Problem requirements: In the listing below, find the line containing "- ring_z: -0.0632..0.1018" and the line containing "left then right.". Repeat exactly those two lines and every line between them, nothing more.

Source data:
--- START ---

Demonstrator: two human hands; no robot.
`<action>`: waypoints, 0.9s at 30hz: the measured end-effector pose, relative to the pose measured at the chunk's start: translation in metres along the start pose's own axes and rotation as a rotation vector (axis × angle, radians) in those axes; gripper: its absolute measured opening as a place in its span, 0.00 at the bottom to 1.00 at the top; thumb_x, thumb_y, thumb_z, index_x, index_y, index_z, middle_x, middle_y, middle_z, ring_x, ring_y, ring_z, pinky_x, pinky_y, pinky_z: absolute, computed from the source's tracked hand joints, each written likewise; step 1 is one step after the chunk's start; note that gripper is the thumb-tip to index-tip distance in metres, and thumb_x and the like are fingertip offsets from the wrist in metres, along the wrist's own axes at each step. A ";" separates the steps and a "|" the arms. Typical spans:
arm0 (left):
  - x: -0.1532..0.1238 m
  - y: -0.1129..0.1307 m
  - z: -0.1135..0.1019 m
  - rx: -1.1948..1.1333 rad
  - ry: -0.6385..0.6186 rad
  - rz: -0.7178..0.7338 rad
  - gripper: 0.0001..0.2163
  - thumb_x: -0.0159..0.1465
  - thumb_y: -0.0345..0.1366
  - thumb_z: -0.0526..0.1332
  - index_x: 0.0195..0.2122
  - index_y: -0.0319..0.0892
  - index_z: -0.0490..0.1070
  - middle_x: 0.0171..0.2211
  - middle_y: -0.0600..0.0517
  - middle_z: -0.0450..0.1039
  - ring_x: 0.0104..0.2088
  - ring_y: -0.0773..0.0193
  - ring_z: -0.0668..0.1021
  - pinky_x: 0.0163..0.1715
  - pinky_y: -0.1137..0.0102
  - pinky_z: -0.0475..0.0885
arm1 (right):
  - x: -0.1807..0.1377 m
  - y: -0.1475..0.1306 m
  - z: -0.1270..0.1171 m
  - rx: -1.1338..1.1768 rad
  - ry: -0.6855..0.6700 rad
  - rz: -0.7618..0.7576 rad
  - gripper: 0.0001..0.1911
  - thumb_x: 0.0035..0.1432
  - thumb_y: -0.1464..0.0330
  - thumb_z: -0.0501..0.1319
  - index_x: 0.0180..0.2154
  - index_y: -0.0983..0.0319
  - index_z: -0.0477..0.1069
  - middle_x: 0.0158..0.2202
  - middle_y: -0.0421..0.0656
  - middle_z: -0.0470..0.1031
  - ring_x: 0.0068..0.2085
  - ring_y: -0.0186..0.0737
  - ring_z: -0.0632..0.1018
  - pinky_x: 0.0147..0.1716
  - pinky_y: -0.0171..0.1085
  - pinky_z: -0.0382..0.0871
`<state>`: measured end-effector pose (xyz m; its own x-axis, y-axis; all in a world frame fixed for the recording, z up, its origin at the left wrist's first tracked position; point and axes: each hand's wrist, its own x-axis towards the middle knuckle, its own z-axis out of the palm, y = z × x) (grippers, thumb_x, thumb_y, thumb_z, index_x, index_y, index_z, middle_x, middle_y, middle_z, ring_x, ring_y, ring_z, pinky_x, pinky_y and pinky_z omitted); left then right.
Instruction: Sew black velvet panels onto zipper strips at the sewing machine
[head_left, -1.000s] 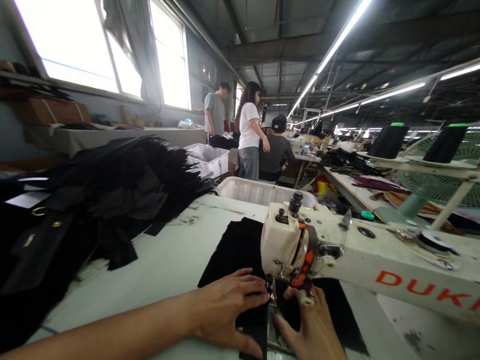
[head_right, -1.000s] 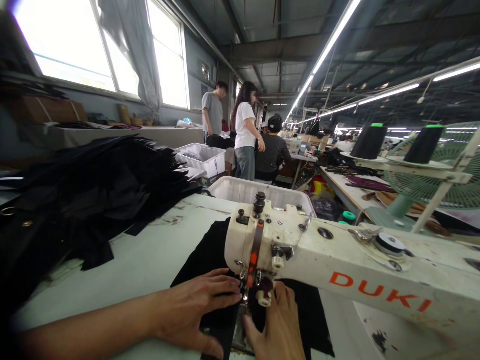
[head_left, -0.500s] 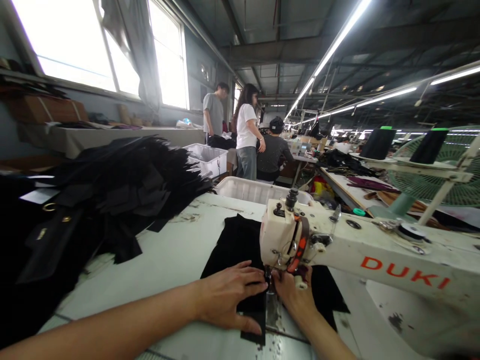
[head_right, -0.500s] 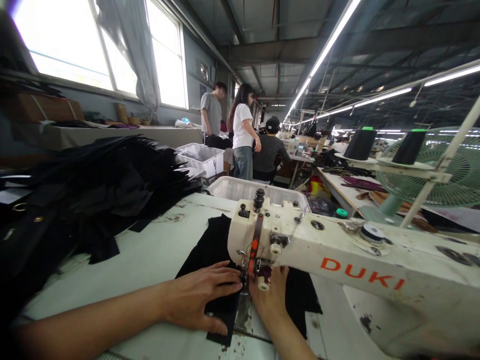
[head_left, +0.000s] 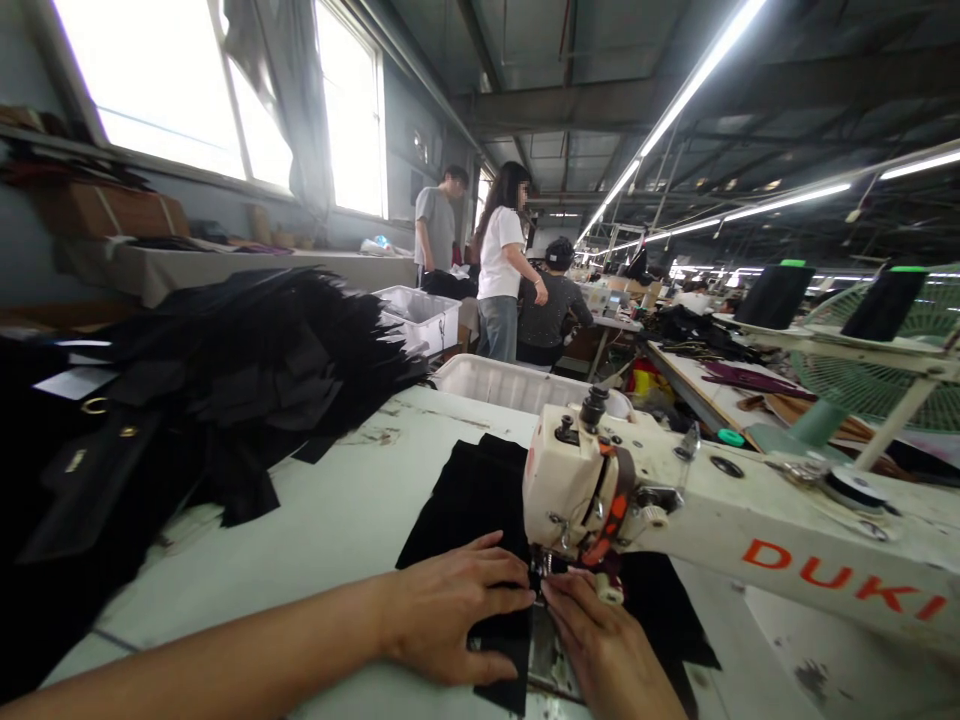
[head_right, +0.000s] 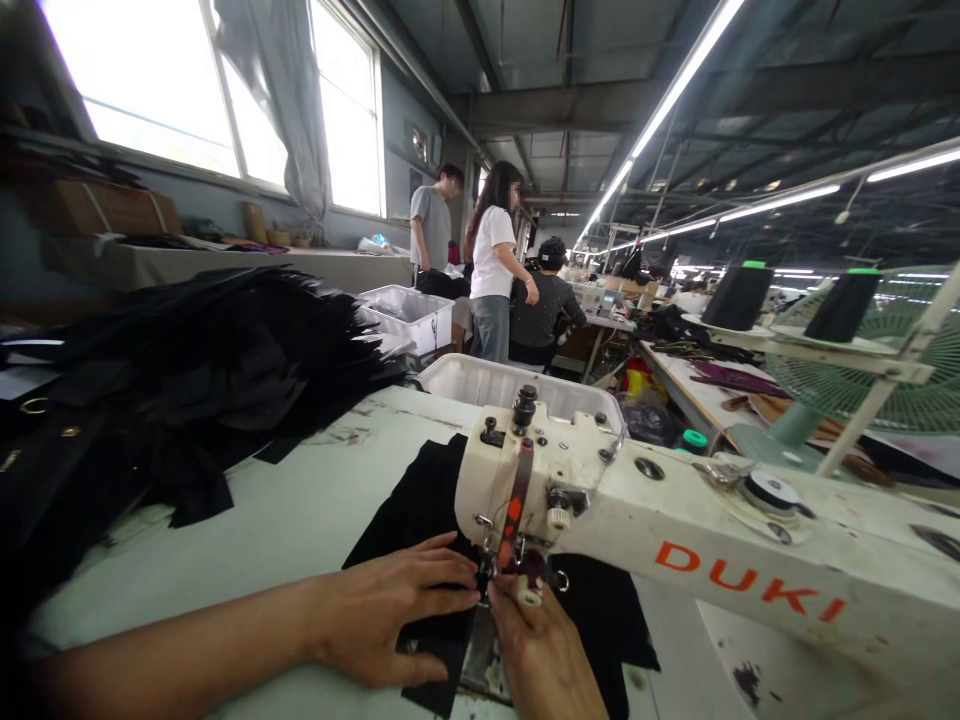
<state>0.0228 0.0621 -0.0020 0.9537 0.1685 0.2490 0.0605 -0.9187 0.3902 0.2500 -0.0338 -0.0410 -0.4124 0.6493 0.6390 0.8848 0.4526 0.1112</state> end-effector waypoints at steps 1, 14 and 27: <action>0.000 0.001 -0.001 -0.014 -0.001 -0.008 0.27 0.61 0.43 0.66 0.59 0.36 0.69 0.56 0.38 0.71 0.58 0.50 0.72 0.66 0.52 0.51 | -0.002 0.000 0.003 0.023 -0.019 0.017 0.18 0.65 0.76 0.49 0.48 0.60 0.75 0.45 0.42 0.80 0.45 0.39 0.81 0.45 0.33 0.76; 0.003 0.011 -0.006 -0.021 -0.016 -0.080 0.22 0.62 0.31 0.63 0.59 0.38 0.69 0.56 0.43 0.71 0.59 0.53 0.72 0.67 0.55 0.52 | -0.014 0.002 0.015 0.081 -0.113 0.040 0.17 0.63 0.75 0.54 0.51 0.58 0.73 0.46 0.43 0.78 0.45 0.41 0.80 0.45 0.34 0.77; 0.012 0.008 -0.003 -0.052 0.043 -0.113 0.13 0.67 0.31 0.58 0.52 0.38 0.72 0.52 0.44 0.75 0.56 0.54 0.75 0.66 0.56 0.54 | 0.012 -0.002 0.014 0.301 -0.024 0.375 0.11 0.61 0.70 0.55 0.35 0.59 0.77 0.35 0.46 0.80 0.36 0.42 0.81 0.37 0.36 0.77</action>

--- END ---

Task response:
  - ring_z: -0.0632..0.1018
  - pinky_x: 0.0147..0.1716
  - pinky_y: -0.0171..0.1085
  - pinky_z: -0.0382..0.0871
`<state>`: measured end-effector pose (xyz m; its own x-axis, y-axis; all in a world frame fixed for the recording, z up, its origin at the left wrist's first tracked position; point and axes: each hand's wrist, its own x-axis towards the middle knuckle, its own z-axis out of the palm, y = z × x) (grippers, thumb_x, thumb_y, thumb_z, index_x, index_y, index_z, middle_x, middle_y, middle_z, ring_x, ring_y, ring_z, pinky_x, pinky_y and pinky_z omitted); left then right.

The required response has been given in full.